Shot by the mercurial French director Bertrand Tavernier around a battered Glasgow in 1979, Death Watch finally staggered out on a tiny UK theatrical run in 1981, but it got its largest audience (that is, not many) via its single late-night BBC TV broadcast shortly after. Since then, thanks partly to lingering rights issues, the movie has been barely screened, and, until now, never before issued on video or DVD in the UK.

As a consequence, Death Watch remains curiously unknown, despite a cast that blends itching icons of America’s Easy Riders-Raging Bulls wave – Harvey Keitel and Harry Dean Stanton – with key faces from the great, glacial European arthouse of the 1960s and 70s, Romy Schneider and Max Von Sydow.

The word commonly invoked around the movie is “prescient.” Adapted from DG Compton’s 1974 novel, The Continuous Katherine Mortenhoe, Death Watch is set in an unspecified future, where medical advances have practically eradicated death from all causes except old age.

With the elderly shunted out of sight into anonymous care homes, the spectacle of death at all is a novelty, and so a producer at a vast TV network, Vincent (Stanton, beautifully sly), senses the appetite for a new type of show: he will find someone who is actually dying, dying young, and film every second of their final weeks, for viewers at home to feed on the experience and wallow in a vicarious sense of loss.
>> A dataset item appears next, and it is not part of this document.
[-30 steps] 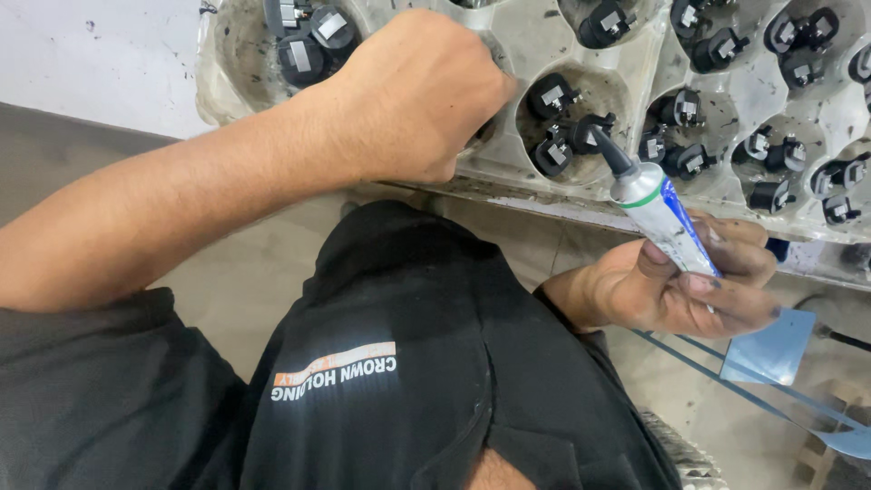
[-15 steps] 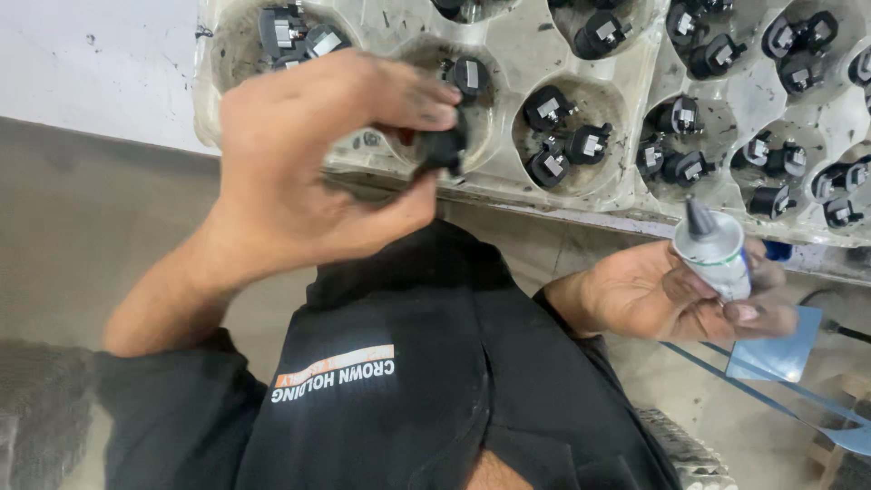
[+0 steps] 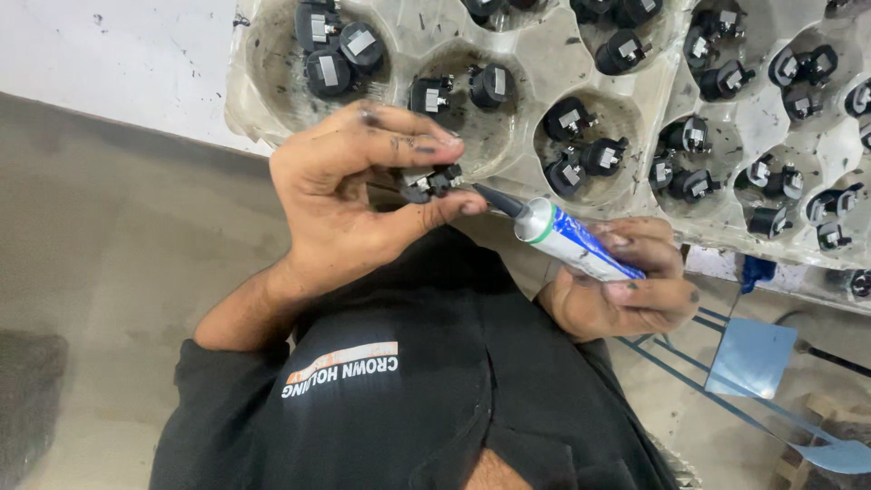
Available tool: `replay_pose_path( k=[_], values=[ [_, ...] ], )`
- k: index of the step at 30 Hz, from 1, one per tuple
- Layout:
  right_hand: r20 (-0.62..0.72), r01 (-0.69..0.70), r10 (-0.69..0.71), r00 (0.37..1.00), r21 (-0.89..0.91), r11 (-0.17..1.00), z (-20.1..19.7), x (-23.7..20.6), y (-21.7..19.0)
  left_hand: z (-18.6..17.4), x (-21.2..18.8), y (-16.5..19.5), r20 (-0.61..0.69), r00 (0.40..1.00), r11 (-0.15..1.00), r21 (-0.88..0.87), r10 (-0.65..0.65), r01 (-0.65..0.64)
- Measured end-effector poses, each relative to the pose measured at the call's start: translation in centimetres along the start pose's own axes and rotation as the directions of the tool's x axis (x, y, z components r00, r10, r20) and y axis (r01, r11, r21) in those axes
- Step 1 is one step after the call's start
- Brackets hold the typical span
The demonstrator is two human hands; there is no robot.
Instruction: The person sits on the floor and applies adhesive from a tube to black plug-shaped components, working one at a time and returning each treated component to a plastic tray. Near the end, the person wipes the adhesive tube with a blue cloth.
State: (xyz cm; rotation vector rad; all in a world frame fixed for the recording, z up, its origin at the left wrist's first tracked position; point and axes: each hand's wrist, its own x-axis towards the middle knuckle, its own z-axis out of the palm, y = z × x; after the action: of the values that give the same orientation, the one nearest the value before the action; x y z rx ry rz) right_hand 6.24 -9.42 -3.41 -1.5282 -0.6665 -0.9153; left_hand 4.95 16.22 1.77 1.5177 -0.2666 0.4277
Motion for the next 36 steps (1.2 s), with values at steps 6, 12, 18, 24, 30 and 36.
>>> replay_pose_path(
  k=[6,12,18,24,30,36],
  values=[
    [0.019,0.058,-0.056,0.998,-0.085,0.995,-0.2,-0.1,0.1,0.0,0.1,0.2,-0.021,0.998,0.993,-0.107,-0.055,0.052],
    [0.034,0.134,-0.134,0.99,0.011,0.991,0.3,0.4,0.3,-0.3,-0.7,0.5,0.011,0.991,0.979,-0.154,-0.132,0.132],
    [-0.02,0.093,-0.094,0.995,-0.056,0.994,0.7,0.2,-0.4,-0.1,-1.4,0.1,-0.005,0.993,0.972,-0.204,-0.12,0.116],
    [-0.12,0.264,-0.267,0.956,-0.038,0.964,1.8,0.6,0.3,-0.1,-1.8,0.2,0.007,0.991,0.974,-0.184,-0.135,0.134],
    [-0.037,0.321,-0.323,0.946,-0.044,0.946,1.4,1.5,0.3,0.0,-1.7,0.4,0.035,0.987,0.967,-0.196,-0.157,0.161],
    [-0.136,0.296,-0.312,0.94,-0.126,0.947,1.4,1.5,0.2,0.0,-1.7,0.4,0.061,0.983,0.956,-0.228,-0.175,0.184]
  ],
)
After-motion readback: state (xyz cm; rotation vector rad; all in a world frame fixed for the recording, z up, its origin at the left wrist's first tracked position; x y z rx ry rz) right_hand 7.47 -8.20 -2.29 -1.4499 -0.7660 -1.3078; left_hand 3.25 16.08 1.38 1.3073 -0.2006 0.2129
His key tool is his devoted cameraman, Roddy (Keitel, understated, but building to a classic Keitel breakdown), a professional so consumed by the job he has agreed to an experimental procedure, allowing the station to implant a camera behind his eyes, so everything he sees is fed directly back to the studio. All they need now is a star, and she appears in the perfect shape of Katherine (Schneider, luminous), a programmer of computer novels, young, beautiful and about to be informed by doctors she is terminally ill.

The only thing is, Katherine has some very old-fashioned ideas about privacy and self-respect, and – to Vincent’s delight – she goes on the run rather than become a morbid star, obliviously allowing helpful, homeless stranger Roddy and his hidden camera to accompany her. And so they go, from the city out into the damp green countryside, where fate awaits.

Already here, two decades before Big Brother appeared on TV screens, Tavernier is dealing in the issues of intrusion, humiliation and manipulation that dominate any discussion of reality TV today. As a prophecy of the development of entertainment, Death Watch ranks alongside Nigel Kneale’s astonishing 1968 TV play, The Year Of The Sex Olympics. But what renders the film unique is its strange, melancholy mood and its lyrical picture of the past and the future in collision.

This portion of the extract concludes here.